WHAT TO DO: If a line of the data below holds the word "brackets", list it.

DATA SHOWN Start Marker

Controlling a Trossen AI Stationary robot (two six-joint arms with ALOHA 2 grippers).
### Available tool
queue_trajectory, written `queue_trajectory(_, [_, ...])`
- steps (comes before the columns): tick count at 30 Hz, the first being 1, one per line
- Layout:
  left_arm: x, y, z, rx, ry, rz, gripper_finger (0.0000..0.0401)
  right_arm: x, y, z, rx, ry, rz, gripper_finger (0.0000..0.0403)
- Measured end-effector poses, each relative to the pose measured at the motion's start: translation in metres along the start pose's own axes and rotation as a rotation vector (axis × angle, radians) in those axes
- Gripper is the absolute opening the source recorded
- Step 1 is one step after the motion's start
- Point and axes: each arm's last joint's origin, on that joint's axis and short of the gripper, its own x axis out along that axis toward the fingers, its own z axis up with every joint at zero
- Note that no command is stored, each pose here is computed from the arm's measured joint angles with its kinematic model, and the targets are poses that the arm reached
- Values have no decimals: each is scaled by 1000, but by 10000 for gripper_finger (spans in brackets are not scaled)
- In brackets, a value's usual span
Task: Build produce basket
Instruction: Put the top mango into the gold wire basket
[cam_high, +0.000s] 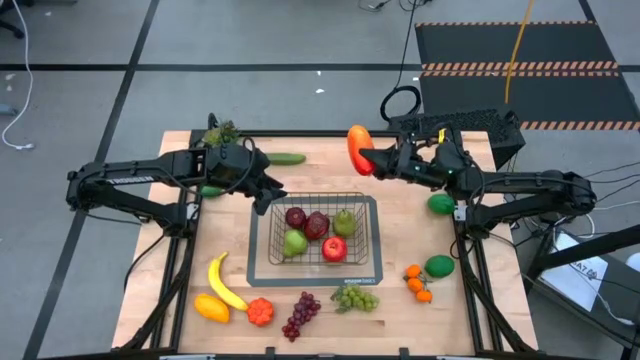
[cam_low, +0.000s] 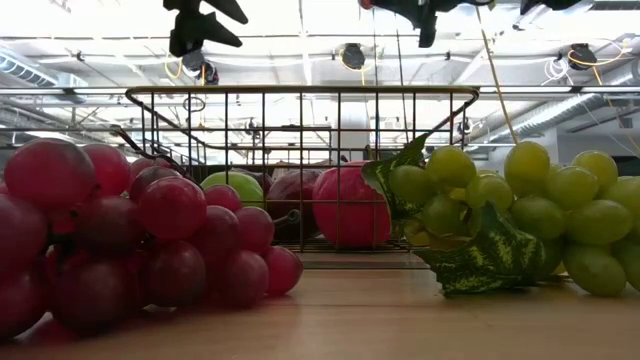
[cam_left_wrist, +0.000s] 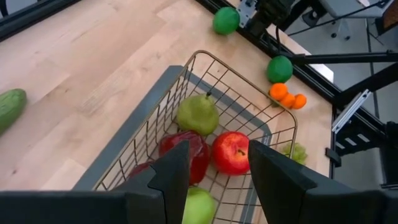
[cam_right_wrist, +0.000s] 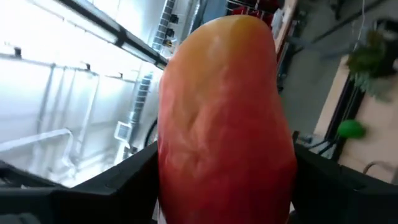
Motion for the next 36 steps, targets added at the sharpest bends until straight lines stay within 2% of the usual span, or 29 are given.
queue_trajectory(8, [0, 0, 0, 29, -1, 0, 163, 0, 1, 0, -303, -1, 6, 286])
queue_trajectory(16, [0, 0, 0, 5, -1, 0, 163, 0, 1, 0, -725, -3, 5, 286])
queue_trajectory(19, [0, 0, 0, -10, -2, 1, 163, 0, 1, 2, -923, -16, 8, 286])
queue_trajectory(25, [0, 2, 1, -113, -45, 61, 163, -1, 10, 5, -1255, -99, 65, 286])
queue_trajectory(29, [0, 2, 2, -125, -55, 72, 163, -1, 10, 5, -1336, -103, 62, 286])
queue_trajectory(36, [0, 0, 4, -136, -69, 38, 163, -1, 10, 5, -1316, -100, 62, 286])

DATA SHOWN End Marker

FINISHED EXERCISE:
- Values have no decimals: each is scaled by 1000, but by 10000 for gripper_finger (spans in brackets are not scaled)
- In brackets, a value's usual span

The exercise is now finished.